INPUT FOR THIS TASK:
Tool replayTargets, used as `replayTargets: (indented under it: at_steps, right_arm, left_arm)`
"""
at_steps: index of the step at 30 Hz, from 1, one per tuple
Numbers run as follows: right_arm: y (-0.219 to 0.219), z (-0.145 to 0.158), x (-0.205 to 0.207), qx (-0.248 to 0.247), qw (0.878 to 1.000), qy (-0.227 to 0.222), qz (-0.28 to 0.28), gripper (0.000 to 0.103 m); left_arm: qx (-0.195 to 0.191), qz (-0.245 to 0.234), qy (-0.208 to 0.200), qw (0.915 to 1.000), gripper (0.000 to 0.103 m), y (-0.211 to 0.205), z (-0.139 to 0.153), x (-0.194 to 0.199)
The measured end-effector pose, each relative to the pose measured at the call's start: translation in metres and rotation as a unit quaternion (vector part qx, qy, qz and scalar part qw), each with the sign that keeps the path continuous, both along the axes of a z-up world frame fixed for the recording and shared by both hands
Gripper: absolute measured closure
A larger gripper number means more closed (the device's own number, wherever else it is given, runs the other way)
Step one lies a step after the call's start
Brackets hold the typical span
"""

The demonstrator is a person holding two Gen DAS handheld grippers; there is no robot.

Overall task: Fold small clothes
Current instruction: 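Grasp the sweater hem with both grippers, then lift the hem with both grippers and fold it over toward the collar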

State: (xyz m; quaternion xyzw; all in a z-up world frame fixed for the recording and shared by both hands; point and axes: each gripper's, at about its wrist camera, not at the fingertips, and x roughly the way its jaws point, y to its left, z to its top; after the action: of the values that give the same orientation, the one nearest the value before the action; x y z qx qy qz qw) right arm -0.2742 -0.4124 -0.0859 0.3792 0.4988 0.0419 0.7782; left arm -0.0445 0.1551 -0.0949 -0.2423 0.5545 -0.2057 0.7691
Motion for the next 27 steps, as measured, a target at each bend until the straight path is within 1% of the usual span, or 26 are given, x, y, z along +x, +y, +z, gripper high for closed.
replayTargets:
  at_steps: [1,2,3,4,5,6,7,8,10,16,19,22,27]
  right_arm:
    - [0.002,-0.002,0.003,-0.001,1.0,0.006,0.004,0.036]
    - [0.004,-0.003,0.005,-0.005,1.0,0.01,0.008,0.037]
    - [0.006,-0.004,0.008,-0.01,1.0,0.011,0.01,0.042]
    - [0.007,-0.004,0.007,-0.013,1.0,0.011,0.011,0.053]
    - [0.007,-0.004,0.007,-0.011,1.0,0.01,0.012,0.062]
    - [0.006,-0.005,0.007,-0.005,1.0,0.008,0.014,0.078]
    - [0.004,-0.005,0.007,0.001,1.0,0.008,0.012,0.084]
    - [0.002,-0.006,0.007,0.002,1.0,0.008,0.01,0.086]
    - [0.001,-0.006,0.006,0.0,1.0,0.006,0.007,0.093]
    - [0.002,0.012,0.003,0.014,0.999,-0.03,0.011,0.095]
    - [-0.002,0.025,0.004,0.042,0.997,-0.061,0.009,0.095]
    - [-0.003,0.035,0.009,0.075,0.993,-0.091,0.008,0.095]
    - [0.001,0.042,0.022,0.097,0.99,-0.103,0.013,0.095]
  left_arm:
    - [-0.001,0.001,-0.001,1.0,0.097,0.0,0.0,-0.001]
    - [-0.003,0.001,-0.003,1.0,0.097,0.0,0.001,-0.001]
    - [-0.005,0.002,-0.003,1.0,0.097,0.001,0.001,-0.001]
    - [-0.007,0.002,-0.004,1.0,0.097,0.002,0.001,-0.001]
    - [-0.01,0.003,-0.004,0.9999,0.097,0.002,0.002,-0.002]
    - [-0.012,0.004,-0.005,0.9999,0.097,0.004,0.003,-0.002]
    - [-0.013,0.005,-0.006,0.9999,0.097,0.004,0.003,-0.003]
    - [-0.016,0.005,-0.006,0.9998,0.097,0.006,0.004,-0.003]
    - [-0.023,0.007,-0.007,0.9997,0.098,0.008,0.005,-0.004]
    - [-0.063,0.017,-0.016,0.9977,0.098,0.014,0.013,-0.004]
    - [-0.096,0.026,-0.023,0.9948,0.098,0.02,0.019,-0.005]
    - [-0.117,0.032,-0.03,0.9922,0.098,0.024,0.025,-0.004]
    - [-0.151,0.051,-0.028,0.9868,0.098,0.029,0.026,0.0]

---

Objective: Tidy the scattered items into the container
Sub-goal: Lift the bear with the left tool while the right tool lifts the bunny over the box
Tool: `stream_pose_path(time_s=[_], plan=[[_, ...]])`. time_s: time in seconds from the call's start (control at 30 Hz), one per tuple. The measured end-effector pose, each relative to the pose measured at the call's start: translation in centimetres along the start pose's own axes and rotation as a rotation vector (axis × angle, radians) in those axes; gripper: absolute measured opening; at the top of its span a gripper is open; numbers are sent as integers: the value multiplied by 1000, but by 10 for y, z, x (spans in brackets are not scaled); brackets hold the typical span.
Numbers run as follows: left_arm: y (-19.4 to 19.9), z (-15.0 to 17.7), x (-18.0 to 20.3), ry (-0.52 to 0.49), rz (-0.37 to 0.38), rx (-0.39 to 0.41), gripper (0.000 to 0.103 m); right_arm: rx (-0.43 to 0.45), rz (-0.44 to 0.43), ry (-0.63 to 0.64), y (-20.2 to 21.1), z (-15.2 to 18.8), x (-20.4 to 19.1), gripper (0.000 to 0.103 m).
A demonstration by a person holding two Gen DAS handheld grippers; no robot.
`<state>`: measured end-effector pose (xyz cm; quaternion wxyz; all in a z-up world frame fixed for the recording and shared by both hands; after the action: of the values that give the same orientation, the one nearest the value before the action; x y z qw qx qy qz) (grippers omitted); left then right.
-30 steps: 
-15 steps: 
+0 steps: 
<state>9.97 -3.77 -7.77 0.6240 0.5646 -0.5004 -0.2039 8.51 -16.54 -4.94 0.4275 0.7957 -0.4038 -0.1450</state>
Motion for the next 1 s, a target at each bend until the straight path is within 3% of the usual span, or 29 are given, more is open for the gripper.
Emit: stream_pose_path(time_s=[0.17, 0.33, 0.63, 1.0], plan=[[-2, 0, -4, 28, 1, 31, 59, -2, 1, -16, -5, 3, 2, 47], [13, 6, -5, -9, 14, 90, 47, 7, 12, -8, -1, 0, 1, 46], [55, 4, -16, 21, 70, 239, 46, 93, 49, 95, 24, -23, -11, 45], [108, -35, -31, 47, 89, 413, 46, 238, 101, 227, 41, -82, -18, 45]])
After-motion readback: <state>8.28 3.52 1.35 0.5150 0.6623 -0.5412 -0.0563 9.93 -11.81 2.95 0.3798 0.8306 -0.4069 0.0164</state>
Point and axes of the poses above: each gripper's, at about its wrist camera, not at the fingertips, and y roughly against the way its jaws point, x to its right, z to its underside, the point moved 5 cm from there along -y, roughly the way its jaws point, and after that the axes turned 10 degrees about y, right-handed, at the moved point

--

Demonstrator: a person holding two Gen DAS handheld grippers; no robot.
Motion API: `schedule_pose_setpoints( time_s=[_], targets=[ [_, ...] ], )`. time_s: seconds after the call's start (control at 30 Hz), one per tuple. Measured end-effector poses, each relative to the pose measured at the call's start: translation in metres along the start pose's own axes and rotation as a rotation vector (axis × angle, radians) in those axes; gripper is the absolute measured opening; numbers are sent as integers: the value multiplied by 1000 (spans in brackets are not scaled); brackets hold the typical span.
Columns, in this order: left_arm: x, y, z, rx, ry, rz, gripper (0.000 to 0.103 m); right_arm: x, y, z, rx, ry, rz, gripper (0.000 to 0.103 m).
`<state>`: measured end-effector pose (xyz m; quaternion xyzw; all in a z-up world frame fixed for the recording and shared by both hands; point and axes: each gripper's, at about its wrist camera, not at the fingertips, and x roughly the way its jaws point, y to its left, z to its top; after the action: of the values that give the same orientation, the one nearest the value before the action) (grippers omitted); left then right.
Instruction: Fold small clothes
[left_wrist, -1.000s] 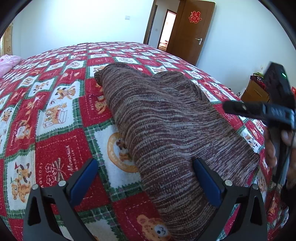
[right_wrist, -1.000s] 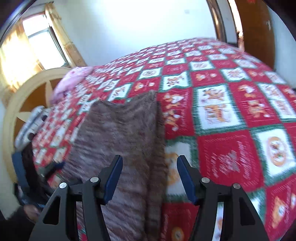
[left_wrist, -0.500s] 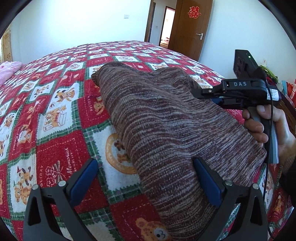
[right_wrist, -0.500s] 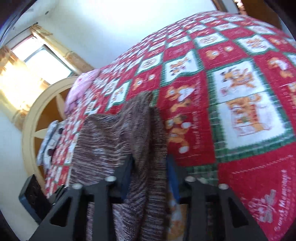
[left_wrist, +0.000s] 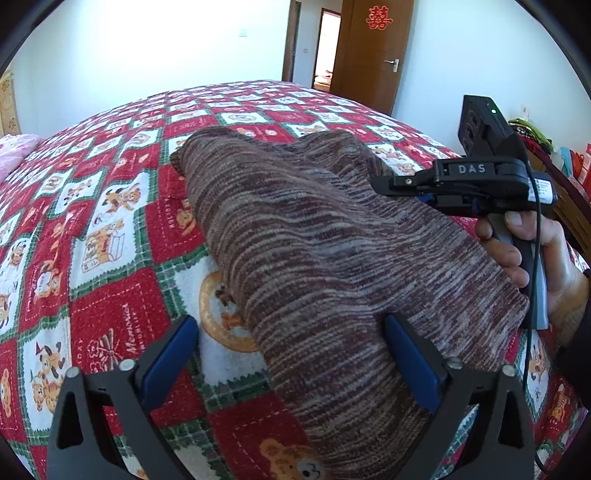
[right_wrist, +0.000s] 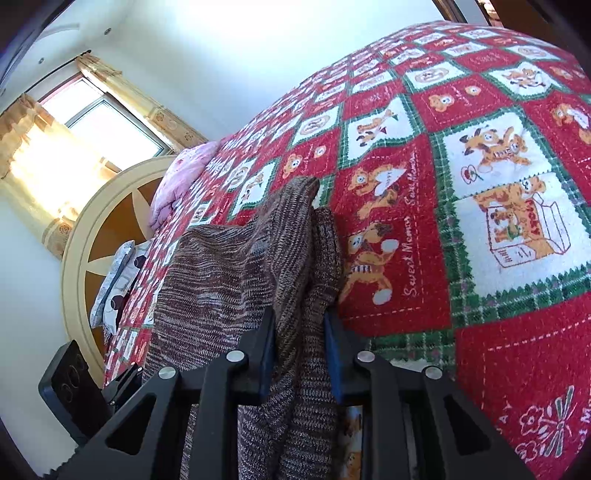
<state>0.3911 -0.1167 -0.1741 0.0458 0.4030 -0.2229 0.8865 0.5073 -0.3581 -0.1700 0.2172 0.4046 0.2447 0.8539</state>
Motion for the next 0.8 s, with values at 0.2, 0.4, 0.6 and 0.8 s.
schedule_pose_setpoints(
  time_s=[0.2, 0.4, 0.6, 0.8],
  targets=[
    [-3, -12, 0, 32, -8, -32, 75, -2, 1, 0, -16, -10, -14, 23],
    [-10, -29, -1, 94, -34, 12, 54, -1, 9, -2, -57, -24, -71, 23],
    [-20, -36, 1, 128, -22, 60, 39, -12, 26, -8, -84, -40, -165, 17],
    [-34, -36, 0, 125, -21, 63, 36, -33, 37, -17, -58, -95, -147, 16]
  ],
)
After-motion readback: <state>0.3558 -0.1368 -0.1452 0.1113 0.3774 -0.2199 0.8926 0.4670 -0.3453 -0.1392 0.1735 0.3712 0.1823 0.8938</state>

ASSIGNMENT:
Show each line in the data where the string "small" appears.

SOLUTION TO THE EXERCISE:
Overall task: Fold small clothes
Instruction: Fold small clothes

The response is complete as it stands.